Cystic hygroma refers to the thickening of skin along the entire length of the fetal back as well as the visible division, or septations, between the skin and tissue. Septated cystic hygroma occurs early in pregnancy and is diagnosed in the first trimester. This condition is a separate diagnosis with a different prognosis than cystic hygroma diagnosed in the third trimester.
Cystic hygroma is different than increased nuchal translucency, as increased nuchal translucency occurs at the base of the neck only. When compared to nuchal translucency, cystic hygroma is five times more likely to be associated with aneuploidy, twelve times more likely to have an associated diagnosis of cardiac malformations, and six times more likely to result in fetal death.

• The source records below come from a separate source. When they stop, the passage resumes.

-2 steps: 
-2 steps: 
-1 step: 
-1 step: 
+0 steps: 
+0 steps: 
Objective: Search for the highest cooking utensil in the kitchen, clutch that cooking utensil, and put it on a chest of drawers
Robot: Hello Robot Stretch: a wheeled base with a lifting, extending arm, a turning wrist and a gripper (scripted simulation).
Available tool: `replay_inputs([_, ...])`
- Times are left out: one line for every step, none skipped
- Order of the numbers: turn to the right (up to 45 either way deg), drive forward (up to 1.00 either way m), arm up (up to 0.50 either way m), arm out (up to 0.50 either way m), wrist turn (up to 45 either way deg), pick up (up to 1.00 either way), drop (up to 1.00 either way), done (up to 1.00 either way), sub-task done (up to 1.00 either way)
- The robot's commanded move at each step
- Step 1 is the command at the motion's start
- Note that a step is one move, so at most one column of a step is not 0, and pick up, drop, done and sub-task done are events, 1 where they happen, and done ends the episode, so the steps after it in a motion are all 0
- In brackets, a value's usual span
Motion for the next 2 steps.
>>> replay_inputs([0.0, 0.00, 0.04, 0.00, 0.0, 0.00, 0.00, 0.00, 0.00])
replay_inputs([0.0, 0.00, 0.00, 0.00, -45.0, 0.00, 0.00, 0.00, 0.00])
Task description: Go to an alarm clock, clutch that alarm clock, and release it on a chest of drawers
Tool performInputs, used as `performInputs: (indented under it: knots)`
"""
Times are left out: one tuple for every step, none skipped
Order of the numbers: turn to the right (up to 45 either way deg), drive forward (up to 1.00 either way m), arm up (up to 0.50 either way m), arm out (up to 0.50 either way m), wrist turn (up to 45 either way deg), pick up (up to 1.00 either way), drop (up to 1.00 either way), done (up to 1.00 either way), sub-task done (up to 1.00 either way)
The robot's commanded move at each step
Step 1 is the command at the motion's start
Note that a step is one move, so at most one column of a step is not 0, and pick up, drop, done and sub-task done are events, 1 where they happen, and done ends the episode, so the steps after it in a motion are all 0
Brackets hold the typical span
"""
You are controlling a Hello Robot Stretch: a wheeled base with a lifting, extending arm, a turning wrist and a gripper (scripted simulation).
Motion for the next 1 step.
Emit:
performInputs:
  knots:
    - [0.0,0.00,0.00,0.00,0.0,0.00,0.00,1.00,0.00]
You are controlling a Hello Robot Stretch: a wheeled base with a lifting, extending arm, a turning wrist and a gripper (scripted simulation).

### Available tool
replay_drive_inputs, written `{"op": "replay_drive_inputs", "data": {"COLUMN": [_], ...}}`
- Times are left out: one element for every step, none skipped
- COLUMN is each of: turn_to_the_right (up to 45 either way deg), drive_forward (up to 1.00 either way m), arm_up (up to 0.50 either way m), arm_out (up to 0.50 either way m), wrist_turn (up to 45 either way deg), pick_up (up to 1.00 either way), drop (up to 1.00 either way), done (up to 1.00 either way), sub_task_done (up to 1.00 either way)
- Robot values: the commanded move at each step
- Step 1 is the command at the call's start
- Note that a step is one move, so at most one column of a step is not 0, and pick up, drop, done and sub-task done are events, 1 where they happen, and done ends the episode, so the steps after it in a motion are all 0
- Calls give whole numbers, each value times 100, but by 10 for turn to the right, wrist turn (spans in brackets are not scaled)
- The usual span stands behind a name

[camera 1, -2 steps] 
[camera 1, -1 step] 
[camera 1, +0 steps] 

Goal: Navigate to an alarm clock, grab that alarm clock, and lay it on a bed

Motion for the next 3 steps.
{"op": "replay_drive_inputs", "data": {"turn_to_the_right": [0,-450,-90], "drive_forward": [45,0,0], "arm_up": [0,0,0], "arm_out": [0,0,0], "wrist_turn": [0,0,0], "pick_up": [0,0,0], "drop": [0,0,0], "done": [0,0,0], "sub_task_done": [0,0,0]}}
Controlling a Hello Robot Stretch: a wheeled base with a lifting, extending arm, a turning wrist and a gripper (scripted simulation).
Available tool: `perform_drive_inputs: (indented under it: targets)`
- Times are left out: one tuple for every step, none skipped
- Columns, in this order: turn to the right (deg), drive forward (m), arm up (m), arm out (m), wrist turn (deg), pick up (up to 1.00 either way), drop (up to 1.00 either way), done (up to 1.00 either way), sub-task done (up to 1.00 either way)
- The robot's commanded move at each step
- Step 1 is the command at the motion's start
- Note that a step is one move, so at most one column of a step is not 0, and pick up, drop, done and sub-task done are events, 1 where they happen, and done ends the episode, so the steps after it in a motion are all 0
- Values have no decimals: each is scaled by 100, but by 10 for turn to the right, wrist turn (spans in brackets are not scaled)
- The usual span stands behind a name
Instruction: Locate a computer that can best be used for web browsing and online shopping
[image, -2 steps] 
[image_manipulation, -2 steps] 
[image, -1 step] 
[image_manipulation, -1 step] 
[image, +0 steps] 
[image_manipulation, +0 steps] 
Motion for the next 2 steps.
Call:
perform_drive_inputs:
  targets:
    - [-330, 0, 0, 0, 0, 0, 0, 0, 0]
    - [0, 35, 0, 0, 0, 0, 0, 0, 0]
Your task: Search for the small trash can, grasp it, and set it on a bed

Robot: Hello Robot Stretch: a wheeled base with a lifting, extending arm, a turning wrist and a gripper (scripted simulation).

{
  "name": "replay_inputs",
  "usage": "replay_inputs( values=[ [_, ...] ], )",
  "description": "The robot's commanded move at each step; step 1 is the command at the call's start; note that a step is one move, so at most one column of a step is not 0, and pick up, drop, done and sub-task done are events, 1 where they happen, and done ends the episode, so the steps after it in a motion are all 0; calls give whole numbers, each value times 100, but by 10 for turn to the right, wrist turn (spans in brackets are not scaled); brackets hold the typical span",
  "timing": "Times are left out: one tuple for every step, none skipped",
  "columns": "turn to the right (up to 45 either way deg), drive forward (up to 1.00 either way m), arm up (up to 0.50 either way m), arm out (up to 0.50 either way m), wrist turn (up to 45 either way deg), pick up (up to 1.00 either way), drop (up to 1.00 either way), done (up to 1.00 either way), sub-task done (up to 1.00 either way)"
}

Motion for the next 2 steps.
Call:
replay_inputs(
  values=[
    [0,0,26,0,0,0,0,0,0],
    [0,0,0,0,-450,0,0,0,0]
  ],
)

Septated cystic hygroma has an incidence rate of 1 in 300 first trimester pregnancies, with 50% of cases being associated with aneuploidy such as trisomy 13, trisomy 18, trisomy 21 (Down syndrome), and Turner syndrome. Half of all cases of cystic hygroma with no chromosomal abnormalities have additional structural anomalies such as hydrops fetalis, skeletal dysplasia, and cardiac malformations like hypoplastic left heart syndrome, tetralogy of fallot, and ventricular septal defect.
Cystic hygroma, when diagnosed in the first trimester, has a high mortality rate, with 1 in 4 cases of isolated cystic hygroma resulting in intrauterine death. Only 15 to 20% of all cases of cystic hygroma result in the birth of a healthy baby.
The recurrence risk depends on the underlying cause of the diagnosis; therefore, prenatal genetic testing is recommended.